#### TASK PROMPT
Quote the data below in full, minus the images.

____ RECORDED INFORMATION

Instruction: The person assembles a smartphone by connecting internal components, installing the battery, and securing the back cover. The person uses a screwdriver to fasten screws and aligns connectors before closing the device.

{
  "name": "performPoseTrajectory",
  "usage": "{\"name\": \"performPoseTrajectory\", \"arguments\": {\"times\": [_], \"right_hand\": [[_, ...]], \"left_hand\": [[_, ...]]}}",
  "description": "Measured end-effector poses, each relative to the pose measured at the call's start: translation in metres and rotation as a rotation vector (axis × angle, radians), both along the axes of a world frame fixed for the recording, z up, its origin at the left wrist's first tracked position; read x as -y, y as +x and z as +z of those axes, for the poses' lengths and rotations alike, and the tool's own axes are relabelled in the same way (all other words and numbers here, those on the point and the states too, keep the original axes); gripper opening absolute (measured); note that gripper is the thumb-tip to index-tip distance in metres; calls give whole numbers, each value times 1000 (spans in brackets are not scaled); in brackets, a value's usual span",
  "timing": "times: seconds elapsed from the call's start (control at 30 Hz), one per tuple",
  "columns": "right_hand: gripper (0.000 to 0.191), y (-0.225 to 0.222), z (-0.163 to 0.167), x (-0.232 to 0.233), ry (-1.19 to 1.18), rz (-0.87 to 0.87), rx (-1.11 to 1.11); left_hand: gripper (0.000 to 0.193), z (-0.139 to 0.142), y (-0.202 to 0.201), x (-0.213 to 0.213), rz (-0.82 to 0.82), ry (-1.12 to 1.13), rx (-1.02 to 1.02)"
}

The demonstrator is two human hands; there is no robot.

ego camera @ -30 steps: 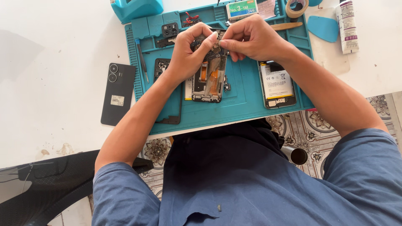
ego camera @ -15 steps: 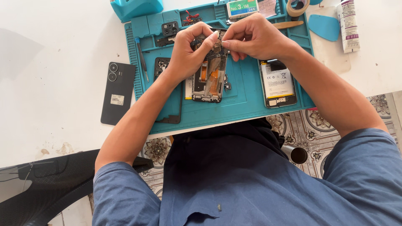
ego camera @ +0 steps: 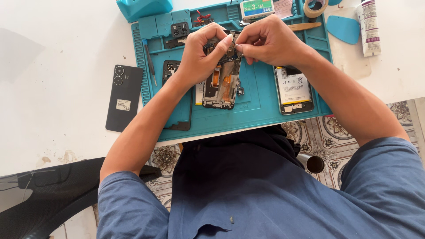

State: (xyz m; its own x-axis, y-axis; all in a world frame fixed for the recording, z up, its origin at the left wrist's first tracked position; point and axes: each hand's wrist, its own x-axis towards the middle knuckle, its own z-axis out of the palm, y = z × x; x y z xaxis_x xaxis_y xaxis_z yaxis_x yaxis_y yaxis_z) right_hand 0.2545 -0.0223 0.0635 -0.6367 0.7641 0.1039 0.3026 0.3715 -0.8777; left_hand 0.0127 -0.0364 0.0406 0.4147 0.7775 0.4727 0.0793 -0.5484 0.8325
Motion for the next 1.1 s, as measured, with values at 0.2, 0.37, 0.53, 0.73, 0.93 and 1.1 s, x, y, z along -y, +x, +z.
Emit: {"name": "performPoseTrajectory", "arguments": {"times": [0.2,0.37,0.53,0.73,0.93,1.1], "right_hand": [[10,2,0,-5,98,-12,-42],[15,0,2,-1,147,-58,1],[15,-8,-6,0,105,-61,-40],[16,-3,-7,-3,75,-115,-91],[22,1,2,-2,142,-148,-25],[34,0,13,0,422,-97,123]], "left_hand": [[20,0,1,-1,-2,-97,10],[21,-1,1,2,-7,-128,23],[16,-4,1,3,-9,56,38],[41,-5,-5,3,-90,-316,199],[57,1,-11,0,-158,-200,53],[56,1,-12,-2,-185,-201,16]]}}
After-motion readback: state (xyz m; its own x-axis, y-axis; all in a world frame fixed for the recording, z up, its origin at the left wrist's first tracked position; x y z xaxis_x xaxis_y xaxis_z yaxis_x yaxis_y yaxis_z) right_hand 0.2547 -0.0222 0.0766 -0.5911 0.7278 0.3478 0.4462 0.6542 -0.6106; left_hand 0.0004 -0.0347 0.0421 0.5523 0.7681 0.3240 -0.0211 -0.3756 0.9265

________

#### REPLY TO THE EXERCISE
Instruction: The person assembles a smartphone by connecting internal components, installing the battery, and securing the back cover. The person uses a screwdriver to fasten screws and aligns connectors before closing the device.

{
  "name": "performPoseTrajectory",
  "usage": "{\"name\": \"performPoseTrajectory\", \"arguments\": {\"times\": [_], \"right_hand\": [[_, ...]], \"left_hand\": [[_, ...]]}}",
  "description": "Measured end-effector poses, each relative to the pose measured at the call's start: translation in metres and rotation as a rotation vector (axis × angle, radians), both along the axes of a world frame fixed for the recording, z up, its origin at the left wrist's first tracked position; read x as -y, y as +x and z as +z of those axes, for the poses' lengths and rotations alike, and the tool's own axes are relabelled in the same way (all other words and numbers here, those on the point and the states too, keep the original axes); gripper opening absolute (measured); note that gripper is the thumb-tip to index-tip distance in metres; calls give whole numbers, each value times 1000 (spans in brackets are not scaled); in brackets, a value's usual span",
  "timing": "times: seconds elapsed from the call's start (control at 30 Hz), one per tuple",
  "columns": "right_hand: gripper (0.000 to 0.191), y (-0.225 to 0.222), z (-0.163 to 0.167), x (-0.232 to 0.233), ry (-1.19 to 1.18), rz (-0.87 to 0.87), rx (-1.11 to 1.11); left_hand: gripper (0.000 to 0.193), z (-0.139 to 0.142), y (-0.202 to 0.201), x (-0.213 to 0.213), rz (-0.82 to 0.82), ry (-1.12 to 1.13), rx (-1.02 to 1.02)"
}

The demonstrator is two human hands; there is no robot.

ego camera @ -30 steps: 
ego camera @ -15 steps: 
ego camera @ +0 steps: 

State: (xyz m; its own x-axis, y-axis; all in a world frame fixed for the recording, z up, its origin at the left wrist's first tracked position; point and axes: each hand's wrist, its own x-axis towards the middle knuckle, its own z-axis out of the palm, y = z × x; x y z xaxis_x xaxis_y xaxis_z yaxis_x yaxis_y yaxis_z) right_hand 0.2545 -0.0223 0.0635 -0.6367 0.7641 0.1039 0.3026 0.3715 -0.8777; left_hand 0.0127 -0.0364 0.0406 0.4147 0.7775 0.4727 0.0793 -0.5484 0.8325
Motion for the next 1.1 s, as measured, with values at 0.2, 0.37, 0.53, 0.73, 0.93 and 1.1 s, x, y, z along -y, +x, +z.
Emit: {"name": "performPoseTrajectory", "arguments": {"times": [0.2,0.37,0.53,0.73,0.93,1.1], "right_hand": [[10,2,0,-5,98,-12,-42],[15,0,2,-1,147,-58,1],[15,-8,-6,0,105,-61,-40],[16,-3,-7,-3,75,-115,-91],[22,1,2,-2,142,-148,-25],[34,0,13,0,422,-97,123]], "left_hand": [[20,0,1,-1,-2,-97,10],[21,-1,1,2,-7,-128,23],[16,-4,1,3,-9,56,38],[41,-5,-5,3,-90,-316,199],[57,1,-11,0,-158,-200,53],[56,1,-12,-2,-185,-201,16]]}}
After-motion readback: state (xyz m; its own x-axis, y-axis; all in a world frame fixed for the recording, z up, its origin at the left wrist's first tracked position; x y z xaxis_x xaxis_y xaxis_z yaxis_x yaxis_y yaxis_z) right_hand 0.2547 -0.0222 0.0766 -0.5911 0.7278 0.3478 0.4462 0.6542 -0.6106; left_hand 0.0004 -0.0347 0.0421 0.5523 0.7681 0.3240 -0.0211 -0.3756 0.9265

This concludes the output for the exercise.